Una mujer llora en el pasillo. Desconsolada. A las 10:00 de la mañana el Instituto Nacional de Enfermedades Neoplásicas (INEN) es un hervidero de gente avanzando de un lado a otro. Nadie parece escucharla. Nadie excepto Rubi Mannucci, de 82 años, andar pausado y mirada conmovedora. Es la primera vez que Rubi ve a esta mujer, pero igual se acerca. No se presenta. Solo la abraza, recorre con sus manos sus mejillas mojadas, se aferra a ella.

-Tu familiar ha sufrido mucho por el cáncer, ¿verdad?- le pregunta Rubi, en medio del abrazo.

-Sí- contesta ella.

-Ahora ya no sufre porque está con el Señor. Él te va a cuidar a ti y a tu familia.

La mujer llora en el pasillo. Su familiar ha partido, pero no está sola. Nunca más se sentirá sola.

Hace 26 años Rubi Mannucci se unió a la Alianza de Apoyo al Inen (Alinen), un grupo de 400 mujeres que recorren incansables cada rincón de este centro ofreciendo su ayuda a pacientes con cáncer y a sus familiares: donación de medicinas, aceleración de trámites, unas palabras de aliento, una bendición o un abrazo. Tan simple y profundo como eso.

Este instituto recibe la cuarta parte de los 40 mil casos nuevos de cáncer que aparecen en el país anualmente. Eso sin contar la gran cantidad de pacientes permanentes, diagnosticados en años anteriores. Los médicos y las enfermeras cubren el lado profesional. Pero no se dan abasto. No hay auxiliares que los apoyen, ni mucho menos tiempo para detenerse y aplacar el dolor emocional que provoca la enfermedad. Y allí es justamente donde entran a tallar las voluntarias.

Cuando Rubi Manuchi se unió al Alinen tenía 52 años. Era 1987. Una amiga le contó del trabajo de estas mujeres de vestido blanco y moño azul, y ella no lo dudó dos veces. Cerró el negocio de tableros eléctricos que tenía con su esposo, se dedicó al alquiler del local, y se enroló en las filas del voluntariado. "Mi madre murió cuando yo tenía tres. Me las he visto duras. No he tenido una infancia ni una juventud buena. Quizá por eso me gusta ayudar a la gente. Es algo que nace de acá", asegura Rubi posando una mano sobre su pecho. El dolor, dicen, o te derrumba o te empuja a hacer cosas valiosas. Con ella pasó lo segundo. Y lo mismo ocurrió con Consuelo Creamer de Arrieta.
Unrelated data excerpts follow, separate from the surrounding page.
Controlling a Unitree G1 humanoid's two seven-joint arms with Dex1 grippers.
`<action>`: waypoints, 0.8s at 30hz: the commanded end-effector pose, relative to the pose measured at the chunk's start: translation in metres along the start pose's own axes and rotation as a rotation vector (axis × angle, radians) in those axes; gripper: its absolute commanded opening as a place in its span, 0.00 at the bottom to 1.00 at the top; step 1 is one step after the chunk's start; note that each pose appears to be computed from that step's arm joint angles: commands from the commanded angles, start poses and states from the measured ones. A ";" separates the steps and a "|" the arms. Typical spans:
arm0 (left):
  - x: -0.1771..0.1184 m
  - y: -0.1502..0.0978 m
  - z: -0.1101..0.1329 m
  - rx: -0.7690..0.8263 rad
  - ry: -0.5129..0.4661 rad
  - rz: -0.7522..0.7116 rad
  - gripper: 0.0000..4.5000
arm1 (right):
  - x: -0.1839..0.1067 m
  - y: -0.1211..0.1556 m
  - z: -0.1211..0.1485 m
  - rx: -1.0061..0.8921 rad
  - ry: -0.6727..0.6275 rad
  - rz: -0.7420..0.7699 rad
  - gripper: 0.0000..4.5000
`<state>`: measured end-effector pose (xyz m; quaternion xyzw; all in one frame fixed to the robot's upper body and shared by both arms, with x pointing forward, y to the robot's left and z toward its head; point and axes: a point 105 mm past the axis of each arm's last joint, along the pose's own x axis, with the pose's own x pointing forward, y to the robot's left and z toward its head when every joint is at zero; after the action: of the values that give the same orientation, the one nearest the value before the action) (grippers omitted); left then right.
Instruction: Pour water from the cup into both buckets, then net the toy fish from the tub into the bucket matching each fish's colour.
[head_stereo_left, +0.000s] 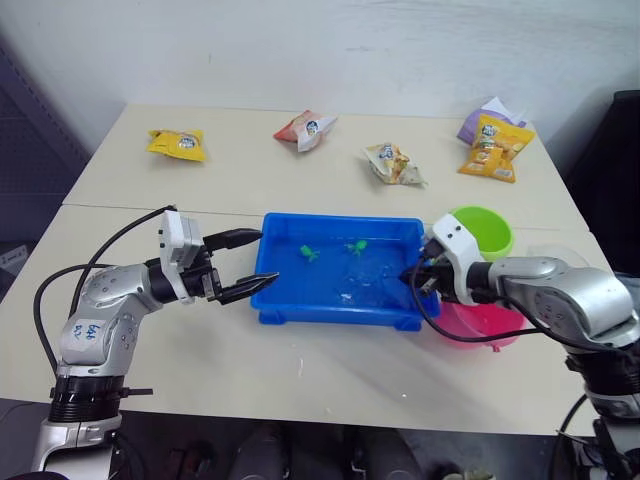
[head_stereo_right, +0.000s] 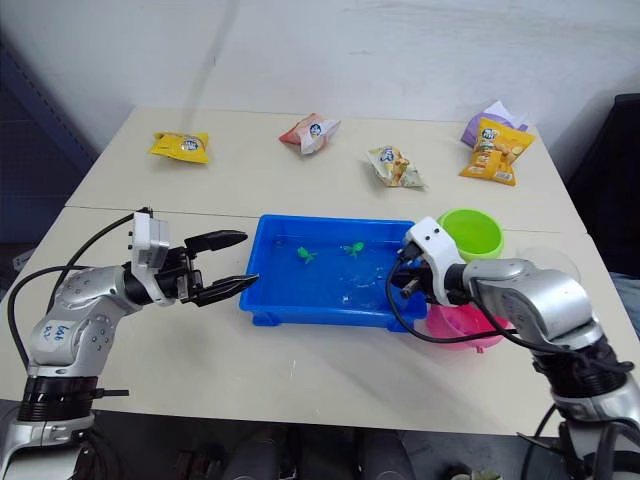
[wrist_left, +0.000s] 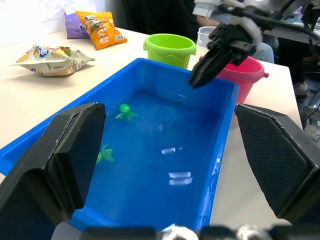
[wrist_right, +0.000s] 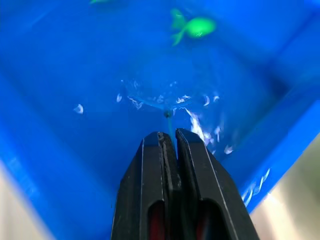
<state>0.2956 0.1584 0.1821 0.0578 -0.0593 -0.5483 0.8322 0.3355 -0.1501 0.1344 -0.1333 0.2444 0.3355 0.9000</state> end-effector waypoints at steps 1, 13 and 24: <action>-0.003 -0.002 0.011 0.038 -0.023 0.004 0.99 | -0.001 -0.006 0.023 -0.059 -0.118 -0.052 0.00; -0.001 -0.002 0.009 0.034 -0.023 -0.007 0.99 | -0.023 0.020 0.029 -0.204 -0.330 0.049 0.00; 0.006 0.000 0.005 0.009 -0.041 -0.036 0.99 | -0.092 0.018 0.020 -0.284 -0.445 -0.033 0.00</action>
<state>0.2980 0.1543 0.1804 0.0462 -0.0596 -0.5585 0.8261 0.2770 -0.1772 0.1744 -0.1611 0.0382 0.3741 0.9125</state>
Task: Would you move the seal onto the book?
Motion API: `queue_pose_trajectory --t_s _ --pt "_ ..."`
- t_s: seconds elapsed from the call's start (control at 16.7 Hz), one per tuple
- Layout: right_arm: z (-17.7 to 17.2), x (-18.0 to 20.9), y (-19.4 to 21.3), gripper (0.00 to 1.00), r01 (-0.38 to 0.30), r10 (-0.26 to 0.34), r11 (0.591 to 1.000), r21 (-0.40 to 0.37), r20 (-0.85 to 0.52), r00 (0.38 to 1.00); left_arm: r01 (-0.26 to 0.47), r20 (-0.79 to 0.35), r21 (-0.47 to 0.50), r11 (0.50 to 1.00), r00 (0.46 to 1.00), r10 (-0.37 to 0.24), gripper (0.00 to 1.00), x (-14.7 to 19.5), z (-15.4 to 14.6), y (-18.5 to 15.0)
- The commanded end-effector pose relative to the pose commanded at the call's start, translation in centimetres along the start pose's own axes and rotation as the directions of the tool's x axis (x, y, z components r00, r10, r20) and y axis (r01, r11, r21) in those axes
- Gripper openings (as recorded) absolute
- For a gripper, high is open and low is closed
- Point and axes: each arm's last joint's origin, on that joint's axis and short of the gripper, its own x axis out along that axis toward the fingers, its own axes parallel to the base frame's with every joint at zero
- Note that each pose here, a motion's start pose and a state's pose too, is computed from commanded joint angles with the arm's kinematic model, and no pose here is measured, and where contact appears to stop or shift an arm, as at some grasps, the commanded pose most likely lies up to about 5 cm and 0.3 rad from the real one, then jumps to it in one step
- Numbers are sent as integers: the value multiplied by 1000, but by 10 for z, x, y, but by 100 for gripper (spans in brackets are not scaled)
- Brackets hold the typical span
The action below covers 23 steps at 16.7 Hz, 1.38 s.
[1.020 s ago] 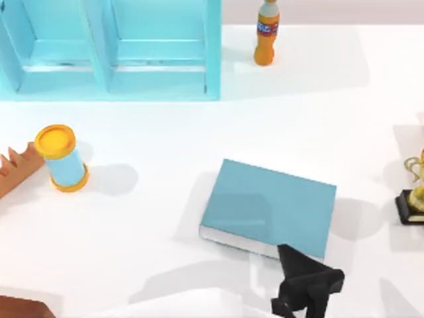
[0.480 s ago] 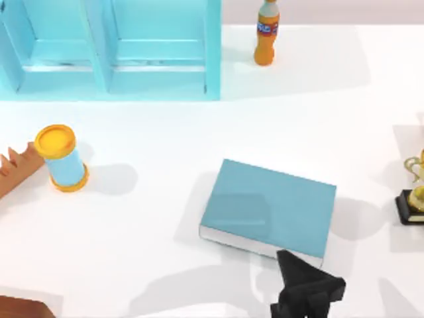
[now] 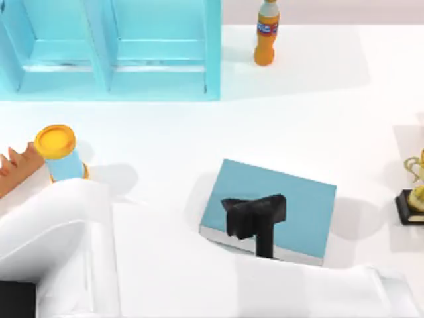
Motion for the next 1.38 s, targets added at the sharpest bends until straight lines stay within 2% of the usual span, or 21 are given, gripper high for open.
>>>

EN EL NOMBRE DEL HIJO. Hace más de 20 años, uno de los diez hermanos de Consuelo enfermó de cáncer linfático. Sus días como jefa de logística en la extinta Feria del Pacífico terminaron. Desde entonces tuvo que ir todos los días al Neoplásicas, acostumbrarse al llanto, al dolor ajeno, a los pacientes que venían de provincias y dormían en los jardines del hospital porque no tenían a donde más ir. Al poco tiempo cayó otro de sus hermanos: esta vez por cáncer al cerebro. Ambos fallecieron. Para Consuelo no fue un castigo. Fue una señal.

Un día se unió a las mujeres de vestido blanco para seguir ayudando a personas como sus hermanos. Su hijo Enrique le dijo sentirse orgulloso de su trabajo. Enrique, el que partió como piloto de avión de TANS desde el aeropuerto de Chachapoyas, en Amazonas, y nunca más regresó. Un accidente aéreo le arrebató la vida a él y a otras 45 personas, entre tripulantes y pasajeros. Era el año 2003. Consuelo no lloró. Al contrario, hizo de todo para que su hijo se sintiera aún más orgulloso de ella, aunque esta vez desde el cielo.